We consider the following Minimum Connectivity Inference problem (MCI), which arises in structural biology: given vertex sets V i ⊆ V, i ∈ I, find a graph G = (V,E) minimizing the size of the edge set E, such that the sub-graph of G induced by each V i is connected. This problem arises in structural biology, when one aims at finding the pairwise contacts between the proteins of a protein assembly, given the lists of proteins involved in sub-complexes. We present four contributions.
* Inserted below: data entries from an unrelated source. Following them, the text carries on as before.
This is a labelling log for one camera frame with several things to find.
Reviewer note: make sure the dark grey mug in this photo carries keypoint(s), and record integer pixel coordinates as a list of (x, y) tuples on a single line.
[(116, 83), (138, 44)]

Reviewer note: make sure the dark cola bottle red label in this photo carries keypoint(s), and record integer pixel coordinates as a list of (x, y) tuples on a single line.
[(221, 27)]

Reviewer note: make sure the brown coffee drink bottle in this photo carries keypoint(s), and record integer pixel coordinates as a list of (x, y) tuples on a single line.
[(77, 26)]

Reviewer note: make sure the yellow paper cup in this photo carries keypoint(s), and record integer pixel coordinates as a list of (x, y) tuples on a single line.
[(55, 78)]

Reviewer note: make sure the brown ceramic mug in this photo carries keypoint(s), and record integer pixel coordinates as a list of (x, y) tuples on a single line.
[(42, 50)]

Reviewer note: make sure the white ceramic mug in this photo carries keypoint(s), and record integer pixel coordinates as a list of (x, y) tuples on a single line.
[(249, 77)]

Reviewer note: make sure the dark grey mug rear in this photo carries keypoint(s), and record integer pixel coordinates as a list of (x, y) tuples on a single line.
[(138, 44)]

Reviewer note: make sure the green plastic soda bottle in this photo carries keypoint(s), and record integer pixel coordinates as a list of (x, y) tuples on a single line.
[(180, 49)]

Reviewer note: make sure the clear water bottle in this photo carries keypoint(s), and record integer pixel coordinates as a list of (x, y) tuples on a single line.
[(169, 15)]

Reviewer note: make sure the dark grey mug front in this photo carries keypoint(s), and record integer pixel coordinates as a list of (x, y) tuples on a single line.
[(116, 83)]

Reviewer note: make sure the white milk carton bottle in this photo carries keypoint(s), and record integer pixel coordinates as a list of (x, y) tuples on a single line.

First, using a reduction of the set cover problem, we establish that the MCI problem is APX-hard. Second, we show how to solve the problem to optimality using a mixed integer linear programming formulation (MILP). Third, we develop a greedy algorithm based on union-find data structures (Greedy), yielding a 2(log2 |V| + log2 κ)-approximation, with κ the maximum number of subsets V i a vertex belongs to. Fourth, application-wise, we use the MILP and the greedy heuristic to solve the aforementioned connectivity inference problem in structural biology. We show that the solutions of MILP and Greedy are more parsimonious with respect to edges than those reported by the algorithm initially developed in biophysics, which are not qualified in terms of optimality. Since MILP outputs a set of optimal solutions, we introduce the notion of consensus solution. Using assemblies whose pairwise contacts are known exhaustively, we show an almost perfect agreement between the contacts predicted by our algorithms and the experimentally determined ones, especially for consensus solutions.